W taki upał jesteśmy na słońcu..
Łapiemy wakacyjny, wiejski czas.
Jednak zostawię kilka słów. Nie moich. Znalezionych w czeluściach internetu, bez podpisanego autora.
Zapisuję tutaj. Może Wam przyniosą przyjemność, a ja dzięki temu ich nie zgubię.
„To będzie długi czas, zanim ktoś wymyśli coś, co zastąpi babciny fartuch…

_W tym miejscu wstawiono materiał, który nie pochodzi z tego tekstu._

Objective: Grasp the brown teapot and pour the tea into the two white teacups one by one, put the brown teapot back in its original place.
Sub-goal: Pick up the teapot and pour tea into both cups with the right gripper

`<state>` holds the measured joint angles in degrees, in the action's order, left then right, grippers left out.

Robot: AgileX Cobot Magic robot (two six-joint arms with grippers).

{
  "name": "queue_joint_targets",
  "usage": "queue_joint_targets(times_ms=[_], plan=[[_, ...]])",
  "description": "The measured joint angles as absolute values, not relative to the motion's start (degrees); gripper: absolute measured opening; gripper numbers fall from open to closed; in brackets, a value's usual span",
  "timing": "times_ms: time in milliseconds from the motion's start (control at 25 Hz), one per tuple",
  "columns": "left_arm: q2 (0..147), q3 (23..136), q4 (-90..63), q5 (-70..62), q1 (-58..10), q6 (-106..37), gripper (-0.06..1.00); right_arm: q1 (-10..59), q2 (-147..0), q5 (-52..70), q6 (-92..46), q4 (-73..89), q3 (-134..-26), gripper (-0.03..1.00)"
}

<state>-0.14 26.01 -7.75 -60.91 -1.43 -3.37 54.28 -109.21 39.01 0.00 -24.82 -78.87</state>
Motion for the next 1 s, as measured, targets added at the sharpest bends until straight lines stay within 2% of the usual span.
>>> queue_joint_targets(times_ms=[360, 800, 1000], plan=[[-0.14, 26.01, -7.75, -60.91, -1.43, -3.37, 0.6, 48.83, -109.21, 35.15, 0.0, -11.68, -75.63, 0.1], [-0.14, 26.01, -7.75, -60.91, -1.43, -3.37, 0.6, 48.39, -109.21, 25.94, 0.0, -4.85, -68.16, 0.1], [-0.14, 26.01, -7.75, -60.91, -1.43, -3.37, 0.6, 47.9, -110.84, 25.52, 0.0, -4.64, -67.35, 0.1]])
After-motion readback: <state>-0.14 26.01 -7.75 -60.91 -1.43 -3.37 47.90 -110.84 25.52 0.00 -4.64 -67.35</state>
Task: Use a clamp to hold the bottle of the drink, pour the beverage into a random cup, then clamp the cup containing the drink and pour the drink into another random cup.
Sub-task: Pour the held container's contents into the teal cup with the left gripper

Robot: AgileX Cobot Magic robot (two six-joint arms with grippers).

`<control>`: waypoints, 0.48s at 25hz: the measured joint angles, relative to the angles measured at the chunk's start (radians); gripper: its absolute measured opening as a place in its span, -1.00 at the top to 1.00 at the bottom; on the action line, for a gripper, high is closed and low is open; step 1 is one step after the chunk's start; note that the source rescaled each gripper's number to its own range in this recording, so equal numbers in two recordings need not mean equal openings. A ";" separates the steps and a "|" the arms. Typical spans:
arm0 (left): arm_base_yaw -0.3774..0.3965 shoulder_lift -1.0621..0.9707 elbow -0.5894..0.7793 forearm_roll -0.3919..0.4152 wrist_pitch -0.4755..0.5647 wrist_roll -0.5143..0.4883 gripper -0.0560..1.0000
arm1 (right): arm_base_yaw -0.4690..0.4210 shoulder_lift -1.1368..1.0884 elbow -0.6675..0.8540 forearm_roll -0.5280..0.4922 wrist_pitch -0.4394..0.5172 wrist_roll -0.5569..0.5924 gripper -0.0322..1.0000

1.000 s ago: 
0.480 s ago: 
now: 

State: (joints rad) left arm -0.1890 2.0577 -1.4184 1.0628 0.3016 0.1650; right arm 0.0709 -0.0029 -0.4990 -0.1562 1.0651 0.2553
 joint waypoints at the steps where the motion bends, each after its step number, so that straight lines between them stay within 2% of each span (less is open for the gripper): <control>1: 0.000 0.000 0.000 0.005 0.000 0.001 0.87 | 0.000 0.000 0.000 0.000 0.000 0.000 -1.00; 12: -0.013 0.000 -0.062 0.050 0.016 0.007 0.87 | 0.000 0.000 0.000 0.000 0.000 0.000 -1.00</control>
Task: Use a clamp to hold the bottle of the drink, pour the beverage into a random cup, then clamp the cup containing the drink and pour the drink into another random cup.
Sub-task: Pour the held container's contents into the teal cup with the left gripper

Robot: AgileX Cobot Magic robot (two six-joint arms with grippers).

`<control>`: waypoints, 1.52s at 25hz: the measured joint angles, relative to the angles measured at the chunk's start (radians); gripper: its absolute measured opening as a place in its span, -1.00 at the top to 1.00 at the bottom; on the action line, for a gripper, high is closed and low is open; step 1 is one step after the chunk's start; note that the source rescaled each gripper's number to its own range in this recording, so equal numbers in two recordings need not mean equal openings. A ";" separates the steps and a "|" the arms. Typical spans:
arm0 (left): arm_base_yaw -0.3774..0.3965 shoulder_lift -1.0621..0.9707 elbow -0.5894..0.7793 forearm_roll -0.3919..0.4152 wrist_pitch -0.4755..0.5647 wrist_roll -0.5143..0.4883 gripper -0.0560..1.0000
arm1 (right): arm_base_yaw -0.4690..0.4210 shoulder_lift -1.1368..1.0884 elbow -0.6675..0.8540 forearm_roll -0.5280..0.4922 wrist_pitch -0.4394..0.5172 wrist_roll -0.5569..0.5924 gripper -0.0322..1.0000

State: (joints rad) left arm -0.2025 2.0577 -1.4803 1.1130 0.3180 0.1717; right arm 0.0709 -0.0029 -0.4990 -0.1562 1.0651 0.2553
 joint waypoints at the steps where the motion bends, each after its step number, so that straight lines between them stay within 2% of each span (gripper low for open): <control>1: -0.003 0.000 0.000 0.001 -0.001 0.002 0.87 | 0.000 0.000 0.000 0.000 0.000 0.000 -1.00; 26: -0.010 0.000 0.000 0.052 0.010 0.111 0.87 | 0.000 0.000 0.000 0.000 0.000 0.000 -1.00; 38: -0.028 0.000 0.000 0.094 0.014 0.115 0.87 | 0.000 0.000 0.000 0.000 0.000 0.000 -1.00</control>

Fartuch ma chronić ubranie pod spodem, moja babcia zawsze miała ich kilka. Fartuch nosi się również dlatego, że łatwiej było wyprać fartuchy niż sukienki i na fartuszki zużywano mniej materiału. Ale wraz z tym służył jako jedna łapka do usuwania gorącej patelni z pieca. To było cudowne i bardzo praktyczne do suszenia dziecięcych łez. Do kurnika, fartuszek był używany do noszenia jajek. Gdy przybyli goście, ten fartuch był idealną kryjówką dla nieśmiałych dzieci. Te stare fartuchy wytarły wiele spoconych brwi, pochylonych nad gorącym piecem w upalne dni.
Jesienią, fartuszek był pełen jabłek, które spadły z drzewa.
Kiedy kolacja była gotowa, babcia wychodziła na ganek, pomachała jedną ręką, a druga była w kieszeni magicznego fartuszka, w którym zawsze był jakiś cukiereczek. Mężczyźni wiedzieli, że to czas, aby przyjść z pola na kolację.”